Could every line below be written out exactly as it appears?
** GIVEN INFORMATION follows **
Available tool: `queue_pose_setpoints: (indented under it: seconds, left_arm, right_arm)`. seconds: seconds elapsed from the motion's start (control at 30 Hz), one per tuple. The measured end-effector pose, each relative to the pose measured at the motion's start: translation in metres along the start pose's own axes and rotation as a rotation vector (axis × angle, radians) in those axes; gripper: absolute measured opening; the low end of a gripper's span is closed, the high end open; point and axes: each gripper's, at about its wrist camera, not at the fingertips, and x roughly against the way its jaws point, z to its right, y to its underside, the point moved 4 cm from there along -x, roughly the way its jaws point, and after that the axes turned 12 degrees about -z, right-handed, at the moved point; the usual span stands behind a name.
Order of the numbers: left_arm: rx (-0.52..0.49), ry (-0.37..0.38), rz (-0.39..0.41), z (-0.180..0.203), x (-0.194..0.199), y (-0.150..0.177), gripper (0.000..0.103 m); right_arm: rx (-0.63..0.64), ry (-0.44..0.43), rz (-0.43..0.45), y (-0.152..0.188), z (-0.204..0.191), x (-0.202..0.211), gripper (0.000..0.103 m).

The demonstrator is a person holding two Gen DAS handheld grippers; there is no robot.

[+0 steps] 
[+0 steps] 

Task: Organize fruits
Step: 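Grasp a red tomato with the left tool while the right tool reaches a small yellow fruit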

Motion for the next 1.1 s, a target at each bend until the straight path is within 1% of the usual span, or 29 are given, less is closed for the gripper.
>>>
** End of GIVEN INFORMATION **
* RESPONSE AREA
Available tool: `queue_pose_setpoints: (indented under it: seconds, left_arm, right_arm)`. seconds: seconds elapsed from the motion's start (control at 30 Hz), one per tuple. The measured end-effector pose, each relative to the pose measured at the motion's start: translation in metres along the start pose's own axes and rotation as a rotation vector (axis × angle, radians) in those axes; gripper: absolute measured opening; the low end of a gripper's span is closed, the high end open; point and axes: each gripper's, at about its wrist camera, not at the fingertips, and x roughly against the way its jaws point, z to its right, y to its underside, the point moved 4 cm from there along -x, roughly the way its jaws point, and after that the axes turned 12 degrees about -z, right-handed, at the moved point; the usual span stands behind a name.
Order of the numbers: left_arm: rx (-0.52..0.49), ry (-0.37..0.38), rz (-0.39..0.41), z (-0.180..0.203), x (-0.194..0.199), y (-0.150..0.177), gripper (0.000..0.103 m); right_arm: rx (-0.63..0.64), ry (-0.44..0.43), rz (-0.43..0.45), y (-0.152..0.188), z (-0.204..0.191), x (-0.202..0.211), gripper (0.000..0.103 m).

The demonstrator is a person holding two Gen DAS handheld grippers; there is no robot.

[+0 steps] 
[+0 steps] 

Task: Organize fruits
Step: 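Grasp a red tomato with the left tool while the right tool reaches a small yellow fruit
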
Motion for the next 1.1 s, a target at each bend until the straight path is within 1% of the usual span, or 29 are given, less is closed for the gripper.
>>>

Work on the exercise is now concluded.